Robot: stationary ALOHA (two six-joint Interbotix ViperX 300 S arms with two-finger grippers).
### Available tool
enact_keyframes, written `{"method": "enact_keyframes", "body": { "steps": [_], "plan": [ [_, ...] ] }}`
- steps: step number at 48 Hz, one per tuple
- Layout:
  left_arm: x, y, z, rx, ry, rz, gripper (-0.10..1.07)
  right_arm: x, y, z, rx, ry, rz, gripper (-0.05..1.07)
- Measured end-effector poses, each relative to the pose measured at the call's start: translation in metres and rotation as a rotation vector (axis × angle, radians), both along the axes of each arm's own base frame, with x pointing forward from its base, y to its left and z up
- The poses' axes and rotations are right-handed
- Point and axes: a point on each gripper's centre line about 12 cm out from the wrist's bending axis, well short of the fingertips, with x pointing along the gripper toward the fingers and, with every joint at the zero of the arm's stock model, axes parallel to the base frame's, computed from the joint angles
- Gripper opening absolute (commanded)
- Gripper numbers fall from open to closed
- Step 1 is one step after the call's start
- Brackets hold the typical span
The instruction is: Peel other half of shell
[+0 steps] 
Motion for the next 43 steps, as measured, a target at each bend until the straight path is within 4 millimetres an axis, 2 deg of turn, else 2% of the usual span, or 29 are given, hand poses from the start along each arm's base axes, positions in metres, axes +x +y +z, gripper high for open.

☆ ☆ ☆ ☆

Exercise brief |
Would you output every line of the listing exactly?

Your solution |
Robot: stationary ALOHA (two six-joint Interbotix ViperX 300 S arms with two-finger grippers).
### Available tool
enact_keyframes, written `{"method": "enact_keyframes", "body": { "steps": [_], "plan": [ [_, ...] ] }}`
- steps: step number at 48 Hz, one per tuple
- Layout:
  left_arm: x, y, z, rx, ry, rz, gripper (-0.10..1.07)
  right_arm: x, y, z, rx, ry, rz, gripper (-0.05..1.07)
- Measured end-effector poses, each relative to the pose measured at the call's start: translation in metres and rotation as a rotation vector (axis × angle, radians), both along the axes of each arm's own base frame, with x pointing forward from its base, y to its left and z up
- The poses' axes and rotations are right-handed
- Point and axes: a point on each gripper's centre line about 12 cm out from the wrist's bending axis, well short of the fingertips, with x pointing along the gripper toward the fingers and, with every joint at the zero of the arm's stock model, axes parallel to the base frame's, computed from the joint angles
- Gripper opening absolute (commanded)
- Gripper numbers fall from open to closed
- Step 1 is one step after the call's start
- Brackets hold the typical span
The instruction is: Peel other half of shell
[+0 steps] 
Motion for the next 43 steps, as measured, a target at each bend until the straight path is within 4 millimetres an axis, 2 deg of turn, else 2% of the usual span, or 29 are given, hand poses from the start along each arm's base axes, positions in metres, axes +x +y +z, gripper high for open.

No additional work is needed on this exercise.